Outliners.com Message ID: 2361
Posted by srdiamond15
2004-12-27 20:23:08
Let’s look at the argument about the keyboard and the mouse. The natural extension of my point to that issue would be not that it is wrong to have two ways to do the same thing; I agree, that is a good thing. What is bad is that the two ways divide rather than overlap functions. It would be a bad thing to move the cursor with the mouse and not be able to use the keyboard to accomplish the same. Why? For one thing, if you are already doing something on the keyboard, you might want to remain there. Dividing functions that are naturally integrated interferes with the accessibility of the computer’s functionality from either entry point.
My point about outlining and key words is also about dividing functionality. I would have no objection to different routes to assigning key words or two routes to putting something in an outline structure—however you prefer to characterize it, since the result is the same—but then I want to be able to do _each_ *either* way. So when I set up a “key word,” I would then want that word to appear in the outline structure, with the items assigned subordinated.And any outlining assignment should augment my list of key words. That would be a good thing, but I’m not sure it’s important enough to be worth the resources, since outline structure with drag and drop is probably so far superior both in precision and ergonomics. But this isn’t my present poin. And I could easily go for “key words,” if they were implemented so as not to divide functionality, like having the mouse only do one thing and the keyboard something else.

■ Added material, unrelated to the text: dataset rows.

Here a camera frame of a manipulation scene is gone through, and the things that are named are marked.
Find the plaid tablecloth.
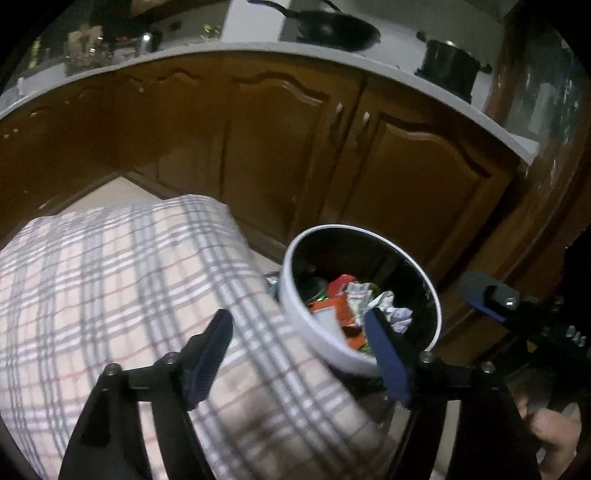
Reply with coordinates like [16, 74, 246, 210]
[0, 194, 403, 480]

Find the green snack wrapper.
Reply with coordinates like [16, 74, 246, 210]
[302, 276, 329, 303]

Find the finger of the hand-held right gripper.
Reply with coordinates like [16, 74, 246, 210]
[459, 271, 525, 325]

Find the white rimmed black trash bin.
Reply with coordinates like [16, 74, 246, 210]
[265, 224, 443, 377]

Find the wooden kitchen cabinet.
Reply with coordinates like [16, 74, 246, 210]
[0, 50, 523, 370]

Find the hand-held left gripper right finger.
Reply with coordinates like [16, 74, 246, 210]
[364, 306, 542, 480]

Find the small white card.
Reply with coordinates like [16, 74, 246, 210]
[316, 308, 345, 341]

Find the person's right hand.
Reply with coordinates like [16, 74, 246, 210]
[516, 396, 583, 480]

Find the steel kettle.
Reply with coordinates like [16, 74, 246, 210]
[137, 29, 163, 55]

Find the crumpled silver foil wrapper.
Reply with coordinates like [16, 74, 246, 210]
[346, 281, 414, 334]

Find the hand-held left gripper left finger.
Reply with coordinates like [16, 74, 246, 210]
[58, 308, 234, 480]

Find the white kitchen countertop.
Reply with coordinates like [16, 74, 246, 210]
[0, 0, 541, 165]

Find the group of counter jars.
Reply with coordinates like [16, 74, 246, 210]
[64, 24, 115, 75]

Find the glass door cupboard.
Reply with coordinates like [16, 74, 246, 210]
[485, 8, 591, 289]

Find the orange snack wrapper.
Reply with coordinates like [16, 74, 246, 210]
[308, 274, 371, 352]

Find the black cooking pot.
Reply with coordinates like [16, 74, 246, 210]
[414, 31, 493, 96]

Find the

But with key words the way they exist in ADM, the user is worse served than if key words were simply not available. Or perhaps for some users its the other way around. They would be better served limiting themselves to the keywords, without outlining, because by using both they are limiting the integrated functionality of both.
(It occurs to me that if these two groups of users exist, there is justification for two approaches, but the developer then should warn against using both. But I guess I really think the second group, the one better served by flat key words, doesn’t actually exist, not among users of a complicated product built on outlining.